Assigned task: Set down all of the entries precisely as they were written.

Exercise input:
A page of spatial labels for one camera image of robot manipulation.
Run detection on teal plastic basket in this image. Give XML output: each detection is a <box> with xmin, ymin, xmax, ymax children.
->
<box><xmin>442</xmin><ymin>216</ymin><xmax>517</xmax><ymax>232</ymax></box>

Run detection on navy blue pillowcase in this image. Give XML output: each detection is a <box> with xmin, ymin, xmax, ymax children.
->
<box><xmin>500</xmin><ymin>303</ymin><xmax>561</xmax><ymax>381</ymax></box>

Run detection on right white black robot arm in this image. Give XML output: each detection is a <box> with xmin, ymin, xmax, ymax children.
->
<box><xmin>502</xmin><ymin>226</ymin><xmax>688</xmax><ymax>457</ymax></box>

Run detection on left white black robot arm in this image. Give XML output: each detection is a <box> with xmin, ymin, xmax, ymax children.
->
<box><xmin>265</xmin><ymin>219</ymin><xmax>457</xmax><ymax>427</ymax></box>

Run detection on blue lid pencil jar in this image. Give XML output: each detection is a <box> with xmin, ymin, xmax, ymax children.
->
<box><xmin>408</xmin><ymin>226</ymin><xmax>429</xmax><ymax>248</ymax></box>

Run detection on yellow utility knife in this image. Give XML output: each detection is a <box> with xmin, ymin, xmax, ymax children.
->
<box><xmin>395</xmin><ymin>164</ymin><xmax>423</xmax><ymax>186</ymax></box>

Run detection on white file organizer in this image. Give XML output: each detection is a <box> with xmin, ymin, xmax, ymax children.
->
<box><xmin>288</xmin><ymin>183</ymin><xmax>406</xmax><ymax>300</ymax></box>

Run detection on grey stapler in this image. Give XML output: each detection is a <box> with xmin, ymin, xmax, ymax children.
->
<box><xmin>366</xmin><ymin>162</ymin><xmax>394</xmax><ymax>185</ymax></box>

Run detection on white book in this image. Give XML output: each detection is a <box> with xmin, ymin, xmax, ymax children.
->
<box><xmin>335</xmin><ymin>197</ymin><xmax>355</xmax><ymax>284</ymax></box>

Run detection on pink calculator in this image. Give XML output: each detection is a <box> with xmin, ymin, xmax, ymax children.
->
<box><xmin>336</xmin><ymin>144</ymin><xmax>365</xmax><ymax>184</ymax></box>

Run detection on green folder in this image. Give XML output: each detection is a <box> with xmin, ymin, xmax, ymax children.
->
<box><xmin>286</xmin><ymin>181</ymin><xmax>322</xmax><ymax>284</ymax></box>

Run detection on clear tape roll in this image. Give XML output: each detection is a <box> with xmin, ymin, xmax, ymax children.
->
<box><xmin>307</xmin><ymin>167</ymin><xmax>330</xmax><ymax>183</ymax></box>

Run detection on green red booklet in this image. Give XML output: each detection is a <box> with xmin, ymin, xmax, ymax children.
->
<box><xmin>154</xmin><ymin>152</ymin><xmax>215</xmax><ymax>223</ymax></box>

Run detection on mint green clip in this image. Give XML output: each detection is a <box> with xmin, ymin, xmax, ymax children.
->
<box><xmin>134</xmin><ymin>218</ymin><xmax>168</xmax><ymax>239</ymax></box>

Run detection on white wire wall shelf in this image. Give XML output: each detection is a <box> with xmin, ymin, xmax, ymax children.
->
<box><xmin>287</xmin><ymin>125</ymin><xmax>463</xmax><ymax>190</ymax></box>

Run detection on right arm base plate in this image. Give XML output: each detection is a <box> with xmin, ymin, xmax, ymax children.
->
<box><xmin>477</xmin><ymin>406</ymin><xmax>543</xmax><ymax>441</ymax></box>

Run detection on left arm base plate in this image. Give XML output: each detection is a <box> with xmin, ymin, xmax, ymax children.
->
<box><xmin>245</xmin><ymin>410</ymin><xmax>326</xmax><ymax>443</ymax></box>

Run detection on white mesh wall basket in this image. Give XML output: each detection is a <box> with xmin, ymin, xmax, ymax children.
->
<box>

Answer for this exercise:
A page of spatial labels for one camera image of robot manipulation.
Run detection on teal plastic basket in this image. Give XML output: each detection is a <box> with xmin, ymin, xmax, ymax children.
->
<box><xmin>442</xmin><ymin>216</ymin><xmax>517</xmax><ymax>232</ymax></box>

Run detection on navy blue pillowcase in this image. Give XML output: each detection is a <box> with xmin, ymin, xmax, ymax children.
->
<box><xmin>500</xmin><ymin>303</ymin><xmax>561</xmax><ymax>381</ymax></box>

Run detection on right white black robot arm in this image. Give XML output: each detection is a <box> with xmin, ymin, xmax, ymax children.
->
<box><xmin>502</xmin><ymin>226</ymin><xmax>688</xmax><ymax>457</ymax></box>

Run detection on left white black robot arm in this image. Give XML output: each detection is a <box> with xmin, ymin, xmax, ymax children.
->
<box><xmin>265</xmin><ymin>219</ymin><xmax>457</xmax><ymax>427</ymax></box>

Run detection on blue lid pencil jar in this image. Give XML output: each detection is a <box> with xmin, ymin, xmax, ymax children.
->
<box><xmin>408</xmin><ymin>226</ymin><xmax>429</xmax><ymax>248</ymax></box>

Run detection on yellow utility knife in this image. Give XML output: each detection is a <box> with xmin, ymin, xmax, ymax children.
->
<box><xmin>395</xmin><ymin>164</ymin><xmax>423</xmax><ymax>186</ymax></box>

Run detection on white file organizer in this image. Give XML output: each detection is a <box> with xmin, ymin, xmax, ymax children.
->
<box><xmin>288</xmin><ymin>183</ymin><xmax>406</xmax><ymax>300</ymax></box>

Run detection on grey stapler in this image. Give XML output: each detection is a <box> with xmin, ymin, xmax, ymax children.
->
<box><xmin>366</xmin><ymin>162</ymin><xmax>394</xmax><ymax>185</ymax></box>

Run detection on white book in this image. Give XML output: each detection is a <box> with xmin, ymin, xmax, ymax children.
->
<box><xmin>335</xmin><ymin>197</ymin><xmax>355</xmax><ymax>284</ymax></box>

Run detection on pink calculator in this image. Give XML output: each detection is a <box> with xmin, ymin, xmax, ymax children.
->
<box><xmin>336</xmin><ymin>144</ymin><xmax>365</xmax><ymax>184</ymax></box>

Run detection on green folder in this image. Give XML output: each detection is a <box> with xmin, ymin, xmax, ymax children.
->
<box><xmin>286</xmin><ymin>181</ymin><xmax>322</xmax><ymax>284</ymax></box>

Run detection on clear tape roll in this image. Give XML output: each detection is a <box> with xmin, ymin, xmax, ymax children.
->
<box><xmin>307</xmin><ymin>167</ymin><xmax>330</xmax><ymax>183</ymax></box>

Run detection on green red booklet in this image. Give XML output: each detection is a <box> with xmin, ymin, xmax, ymax children.
->
<box><xmin>154</xmin><ymin>152</ymin><xmax>215</xmax><ymax>223</ymax></box>

Run detection on mint green clip in this image. Give XML output: each detection is a <box> with xmin, ymin, xmax, ymax children.
->
<box><xmin>134</xmin><ymin>218</ymin><xmax>168</xmax><ymax>239</ymax></box>

Run detection on white wire wall shelf in this image. Give XML output: each detection is a <box> with xmin, ymin, xmax, ymax children.
->
<box><xmin>287</xmin><ymin>125</ymin><xmax>463</xmax><ymax>190</ymax></box>

Run detection on right arm base plate in this image. Give XML output: each detection is a <box> with xmin, ymin, xmax, ymax children.
->
<box><xmin>477</xmin><ymin>406</ymin><xmax>543</xmax><ymax>441</ymax></box>

Run detection on left arm base plate in this image. Give XML output: each detection is a <box> with xmin, ymin, xmax, ymax children.
->
<box><xmin>245</xmin><ymin>410</ymin><xmax>326</xmax><ymax>443</ymax></box>

Run detection on white mesh wall basket in this image. Give XML output: each detection is a <box> with xmin, ymin, xmax, ymax children.
->
<box>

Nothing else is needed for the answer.